Well, this mountain is expected to grow to 435 billion pounds on. By the interest rate cut and the bond purchases, the central bankers hope to reduce the already low interest rates further to boost lending and hence the economy.



Measures could be increased

to ensure that the commercial banks to pass on the lower interest rate and to their customers, the Bank of England also announced a large-scale new credit supporting program: the so-called “term funding Scheme” to reach a volume of up to 100 billion pounds, it said in London. Commercial banks may base their choice up to four years and at a cost that are approximately level with the base rate, borrow money directly with the bank. The loans, however, are subject to requirements for lending institutions.

The Fed chairman also gave to understand clearly that monetary guardian were ready to take further steps. All announced on Thursday measures could be strengthened again, Carney said.
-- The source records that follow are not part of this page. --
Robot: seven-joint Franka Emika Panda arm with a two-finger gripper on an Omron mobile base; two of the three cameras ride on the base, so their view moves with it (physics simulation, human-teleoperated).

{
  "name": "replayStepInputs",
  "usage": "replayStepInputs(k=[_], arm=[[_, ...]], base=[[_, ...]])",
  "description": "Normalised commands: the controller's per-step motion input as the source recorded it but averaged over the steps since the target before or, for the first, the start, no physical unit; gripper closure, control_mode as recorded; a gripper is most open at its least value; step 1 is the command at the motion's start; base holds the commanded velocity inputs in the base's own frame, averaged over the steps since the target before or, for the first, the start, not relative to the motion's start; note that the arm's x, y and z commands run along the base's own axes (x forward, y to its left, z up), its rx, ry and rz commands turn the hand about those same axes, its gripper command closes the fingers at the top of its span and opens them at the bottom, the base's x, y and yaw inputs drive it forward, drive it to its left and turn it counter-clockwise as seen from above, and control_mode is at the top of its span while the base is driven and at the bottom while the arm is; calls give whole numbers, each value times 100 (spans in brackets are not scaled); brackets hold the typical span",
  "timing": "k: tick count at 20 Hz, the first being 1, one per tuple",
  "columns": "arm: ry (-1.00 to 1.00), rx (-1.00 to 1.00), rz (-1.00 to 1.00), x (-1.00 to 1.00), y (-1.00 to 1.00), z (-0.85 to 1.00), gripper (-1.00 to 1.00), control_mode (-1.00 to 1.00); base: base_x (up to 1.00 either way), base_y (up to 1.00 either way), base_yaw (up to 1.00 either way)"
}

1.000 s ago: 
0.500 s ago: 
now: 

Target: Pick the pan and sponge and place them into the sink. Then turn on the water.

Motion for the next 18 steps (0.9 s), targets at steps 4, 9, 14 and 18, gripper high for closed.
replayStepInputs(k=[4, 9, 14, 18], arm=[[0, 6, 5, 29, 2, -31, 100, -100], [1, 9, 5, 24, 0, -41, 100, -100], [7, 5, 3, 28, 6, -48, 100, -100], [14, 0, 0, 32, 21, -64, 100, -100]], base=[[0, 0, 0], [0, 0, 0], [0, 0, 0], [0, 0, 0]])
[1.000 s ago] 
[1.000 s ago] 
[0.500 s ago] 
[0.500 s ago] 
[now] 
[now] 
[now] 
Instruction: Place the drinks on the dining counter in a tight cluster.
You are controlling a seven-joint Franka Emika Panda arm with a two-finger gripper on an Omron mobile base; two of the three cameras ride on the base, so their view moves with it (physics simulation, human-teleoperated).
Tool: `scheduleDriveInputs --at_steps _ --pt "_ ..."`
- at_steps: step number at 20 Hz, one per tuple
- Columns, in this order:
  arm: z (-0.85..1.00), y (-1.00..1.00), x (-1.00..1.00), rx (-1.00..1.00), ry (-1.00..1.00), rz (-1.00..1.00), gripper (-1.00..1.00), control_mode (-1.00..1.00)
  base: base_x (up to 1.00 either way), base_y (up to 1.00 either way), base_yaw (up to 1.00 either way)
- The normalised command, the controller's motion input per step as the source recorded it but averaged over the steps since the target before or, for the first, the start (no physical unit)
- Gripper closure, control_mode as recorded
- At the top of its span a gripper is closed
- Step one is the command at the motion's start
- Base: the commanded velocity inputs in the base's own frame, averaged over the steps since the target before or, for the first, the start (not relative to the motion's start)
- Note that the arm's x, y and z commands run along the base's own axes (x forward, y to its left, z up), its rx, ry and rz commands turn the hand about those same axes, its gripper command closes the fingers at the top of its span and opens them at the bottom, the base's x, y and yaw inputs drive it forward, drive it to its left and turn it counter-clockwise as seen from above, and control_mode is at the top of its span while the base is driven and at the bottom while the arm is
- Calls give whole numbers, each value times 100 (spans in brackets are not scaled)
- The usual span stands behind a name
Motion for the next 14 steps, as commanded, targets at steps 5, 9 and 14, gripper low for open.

If the economic data should confirm the fears of central bankers in the coming months, is a majority of the members of the monetary policy committee for further easing, said Britain’s top money guardian decided demonstratively.

Carney reiterated, however, that he negative interest rates for harmful think – the interest rate screw the British money guardian after the reduction of Thursday therefore thus probably can only turn once again by setting the key interest rate to zero. The Fed chairman also gave the so-called “helicopter money” a clear rejection: So economists call the direct lending the central bank to the state. “But I see no need in the UK,” said Carney. Analysts, however, had recently speculated about such radical measures against the Proposed referendum on United Kingdom membership of the European Union-shock.

After the crisis measures of the central bank now focus his eyes on the new government in London. Many observers expect the Treasury Hammond will mitigate the recent austerity of his predecessor George Osborne at least to support the weakening economy. Hammond has however ruled out an emergency budget and will only present its fiscal plans in its regular semiannual financial statement in November.